Boosting Comprehension—and Enjoyment
Working with a sample of about 350 12- and 13-year-olds who were average or poor readers, the researchers had teachers read aloud “two whole challenging novels at a faster pace than usual.” At the end of 12 weeks, students had made about eight months progress on average, as measured by standardized reading comprehension tests—and the poor readers had made an astounding 16 months of progress.
What’s more, students clearly enjoyed the experience. When the allotted time for the daily read-aloud was over, they would clamor for more. Questions like “Can we speed read so we can finish the book?” were typical.
As I’ve argued elsewhere, it’s possible that students’ emotional engagement in the material helped them retain the vocabulary they needed to understand the passages on the reading test. And that vocabulary, along with the realization that reading can be fun, could well lead them to engage in more reading for pleasure.
I’ve observed this phenomenon myself in other contexts, and I’ve heard about it from educators. I’ve seen teachers read aloud from engaging novels—even, on one occasion, the rather challenging Jane Eyre—and watched students of various ages become mesmerized. Teachers have told me students often want to read more by the same author on their own. And it’s not just novels. If a read-aloud gets kids interested in a topic like the American Revolution, they want to read more about that.
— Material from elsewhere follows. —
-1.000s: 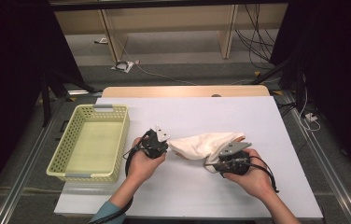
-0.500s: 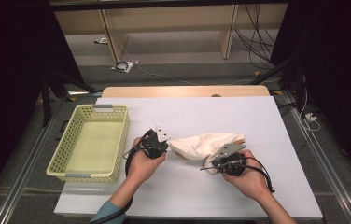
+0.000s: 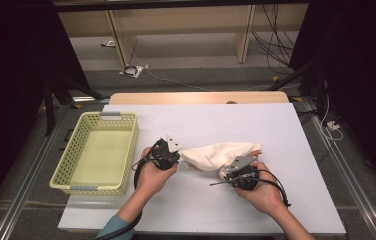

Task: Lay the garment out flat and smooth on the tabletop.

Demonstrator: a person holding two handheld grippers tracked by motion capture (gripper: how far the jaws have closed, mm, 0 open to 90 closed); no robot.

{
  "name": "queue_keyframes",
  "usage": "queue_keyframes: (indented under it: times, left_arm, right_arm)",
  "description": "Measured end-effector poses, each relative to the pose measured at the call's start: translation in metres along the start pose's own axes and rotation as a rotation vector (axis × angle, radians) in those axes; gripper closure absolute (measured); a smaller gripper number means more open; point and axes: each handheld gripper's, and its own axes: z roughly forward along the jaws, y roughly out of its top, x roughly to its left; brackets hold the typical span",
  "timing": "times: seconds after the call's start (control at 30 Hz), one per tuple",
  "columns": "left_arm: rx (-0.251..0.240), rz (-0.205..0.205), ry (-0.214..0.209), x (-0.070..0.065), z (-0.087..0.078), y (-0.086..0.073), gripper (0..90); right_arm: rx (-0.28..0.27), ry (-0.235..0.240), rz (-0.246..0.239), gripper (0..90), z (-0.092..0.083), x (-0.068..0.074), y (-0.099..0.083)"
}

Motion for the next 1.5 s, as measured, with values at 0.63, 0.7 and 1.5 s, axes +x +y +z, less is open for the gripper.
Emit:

But many teachers have been trained to believe that the only way kids will learn to read—and to enjoy reading—is for them to choose books that have been determined to be at their reading level and read them independently.
One school district leader I recently interviewed for a podcast I’m hosting told me how wedded teachers are to that belief—and how mistaken it can be. Like an increasing number of districts across the country, Pentucket, Massachusetts, has adopted a different kind of literacy curriculum—one that relies more on read-alouds and class discussion to build students’ knowledge of the world and vocabulary.
Brent Conway, the district’s assistant superintendent, told me some teachers were horrified when they were told that the usual 20 minutes of independent reading time would no longer be in the schedule. That’s how kids learn to love reading, they protested.
“I got news for you,” Conway says he told them. “Half of your kids despise that time.”
As both Paul and Marsh observe, when students get immersed in a narrative, they not only enjoy it, they enter a different world—one that expands their horizons and enables them to connect with characters whose lives may be very different from their own. Another educator I interviewed for the podcast, Kyair Butts, saw that for himself.
Butts’ district had recently adopted a knowledge-building curriculum that had his sixth-graders read the novel Out of the Dust. Butts was dubious that his students—Black kids in inner-city Baltimore—would be interested in a story about “a 13-year-old white girl from Depression-era Oklahoma.” But, he says, “when students care about a character, and when they realize that Billie Jo lost her mom and her baby brother, they are hooked. They want to keep reading.”
I’m confident that all teachers want their students to feel that way. They’ve just been misled about what it takes to create that feeling.